**Your objective:** Please restate the material below word for word, from the first line through the one that contains "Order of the", inclusive.

**Supplied information:**
┄┄┄┄┄┄┄┄┄┄┄┄┄┄┄┄┄┄┄┄

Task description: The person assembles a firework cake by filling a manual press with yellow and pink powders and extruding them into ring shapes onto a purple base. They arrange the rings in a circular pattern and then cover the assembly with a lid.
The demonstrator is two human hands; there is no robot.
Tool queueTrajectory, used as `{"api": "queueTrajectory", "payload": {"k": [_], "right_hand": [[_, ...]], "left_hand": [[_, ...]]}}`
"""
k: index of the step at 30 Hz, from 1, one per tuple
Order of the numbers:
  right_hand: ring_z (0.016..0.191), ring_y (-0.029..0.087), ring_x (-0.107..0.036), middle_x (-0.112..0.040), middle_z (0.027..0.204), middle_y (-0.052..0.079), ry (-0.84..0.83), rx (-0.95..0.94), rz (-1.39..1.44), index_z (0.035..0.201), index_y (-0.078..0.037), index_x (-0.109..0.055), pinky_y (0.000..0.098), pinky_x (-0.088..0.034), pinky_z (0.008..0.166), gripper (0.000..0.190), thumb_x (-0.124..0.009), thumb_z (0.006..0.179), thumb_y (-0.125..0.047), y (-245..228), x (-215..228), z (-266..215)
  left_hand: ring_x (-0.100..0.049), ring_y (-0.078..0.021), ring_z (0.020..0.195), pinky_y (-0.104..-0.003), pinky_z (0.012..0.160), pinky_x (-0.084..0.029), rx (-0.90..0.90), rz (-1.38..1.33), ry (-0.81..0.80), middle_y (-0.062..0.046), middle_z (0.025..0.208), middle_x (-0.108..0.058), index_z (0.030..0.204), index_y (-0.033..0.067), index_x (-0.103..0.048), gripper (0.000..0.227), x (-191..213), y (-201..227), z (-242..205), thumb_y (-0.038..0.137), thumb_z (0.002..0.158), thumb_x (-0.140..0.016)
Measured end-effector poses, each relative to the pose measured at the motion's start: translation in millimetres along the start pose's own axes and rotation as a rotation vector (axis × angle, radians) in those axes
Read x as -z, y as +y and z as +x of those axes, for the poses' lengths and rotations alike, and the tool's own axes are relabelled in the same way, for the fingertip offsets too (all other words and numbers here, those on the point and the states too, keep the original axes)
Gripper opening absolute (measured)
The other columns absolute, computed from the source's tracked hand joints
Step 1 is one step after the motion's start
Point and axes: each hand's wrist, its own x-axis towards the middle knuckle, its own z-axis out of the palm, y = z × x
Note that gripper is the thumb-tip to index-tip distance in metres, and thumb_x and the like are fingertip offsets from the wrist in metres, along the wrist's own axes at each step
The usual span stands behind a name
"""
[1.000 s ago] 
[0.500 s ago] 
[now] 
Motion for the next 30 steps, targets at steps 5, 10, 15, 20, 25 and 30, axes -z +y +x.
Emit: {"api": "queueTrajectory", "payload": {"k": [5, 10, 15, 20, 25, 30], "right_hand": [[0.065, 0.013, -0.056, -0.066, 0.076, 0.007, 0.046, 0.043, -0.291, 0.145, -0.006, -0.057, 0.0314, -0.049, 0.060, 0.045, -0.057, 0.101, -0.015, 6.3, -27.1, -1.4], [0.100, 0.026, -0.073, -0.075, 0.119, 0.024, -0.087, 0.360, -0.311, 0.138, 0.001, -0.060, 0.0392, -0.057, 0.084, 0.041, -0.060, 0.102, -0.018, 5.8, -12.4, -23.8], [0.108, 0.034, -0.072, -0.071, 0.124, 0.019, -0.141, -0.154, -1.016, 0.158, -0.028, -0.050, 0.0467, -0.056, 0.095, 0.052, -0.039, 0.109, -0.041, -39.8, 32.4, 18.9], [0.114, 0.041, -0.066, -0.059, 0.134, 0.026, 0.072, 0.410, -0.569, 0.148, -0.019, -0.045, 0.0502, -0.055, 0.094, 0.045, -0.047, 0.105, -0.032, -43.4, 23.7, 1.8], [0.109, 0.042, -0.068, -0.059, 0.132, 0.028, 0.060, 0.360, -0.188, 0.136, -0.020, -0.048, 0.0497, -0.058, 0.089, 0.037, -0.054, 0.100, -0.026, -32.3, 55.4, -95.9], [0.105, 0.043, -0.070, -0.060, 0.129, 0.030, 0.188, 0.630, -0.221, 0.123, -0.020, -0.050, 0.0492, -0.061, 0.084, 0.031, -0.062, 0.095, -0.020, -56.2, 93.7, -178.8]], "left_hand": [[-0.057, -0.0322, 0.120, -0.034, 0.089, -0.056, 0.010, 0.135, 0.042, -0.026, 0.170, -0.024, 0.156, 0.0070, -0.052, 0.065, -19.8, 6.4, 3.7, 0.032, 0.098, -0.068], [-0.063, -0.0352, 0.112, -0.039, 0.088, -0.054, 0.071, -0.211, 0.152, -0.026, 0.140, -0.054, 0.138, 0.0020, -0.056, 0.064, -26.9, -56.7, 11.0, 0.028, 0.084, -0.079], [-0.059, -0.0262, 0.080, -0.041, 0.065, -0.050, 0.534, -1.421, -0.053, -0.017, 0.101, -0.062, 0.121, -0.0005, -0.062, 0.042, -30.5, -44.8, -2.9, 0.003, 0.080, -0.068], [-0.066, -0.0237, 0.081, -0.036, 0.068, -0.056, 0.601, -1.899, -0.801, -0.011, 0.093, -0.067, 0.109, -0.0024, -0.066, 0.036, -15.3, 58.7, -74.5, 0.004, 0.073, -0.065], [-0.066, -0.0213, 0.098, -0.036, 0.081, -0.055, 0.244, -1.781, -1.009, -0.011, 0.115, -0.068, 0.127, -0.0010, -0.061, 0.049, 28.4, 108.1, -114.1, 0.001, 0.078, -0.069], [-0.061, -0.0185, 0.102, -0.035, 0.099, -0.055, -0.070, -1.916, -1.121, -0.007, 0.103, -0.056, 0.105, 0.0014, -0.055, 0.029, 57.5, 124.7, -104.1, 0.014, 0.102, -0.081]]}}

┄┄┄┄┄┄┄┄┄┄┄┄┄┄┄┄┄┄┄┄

**Answer to this problem:**
Task description: The person assembles a firework cake by filling a manual press with yellow and pink powders and extruding them into ring shapes onto a purple base. They arrange the rings in a circular pattern and then cover the assembly with a lid.
The demonstrator is two human hands; there is no robot.
Tool queueTrajectory, used as `{"api": "queueTrajectory", "payload": {"k": [_], "right_hand": [[_, ...]], "left_hand": [[_, ...]]}}`
"""
k: index of the step at 30 Hz, from 1, one per tuple
Order of the numbers:

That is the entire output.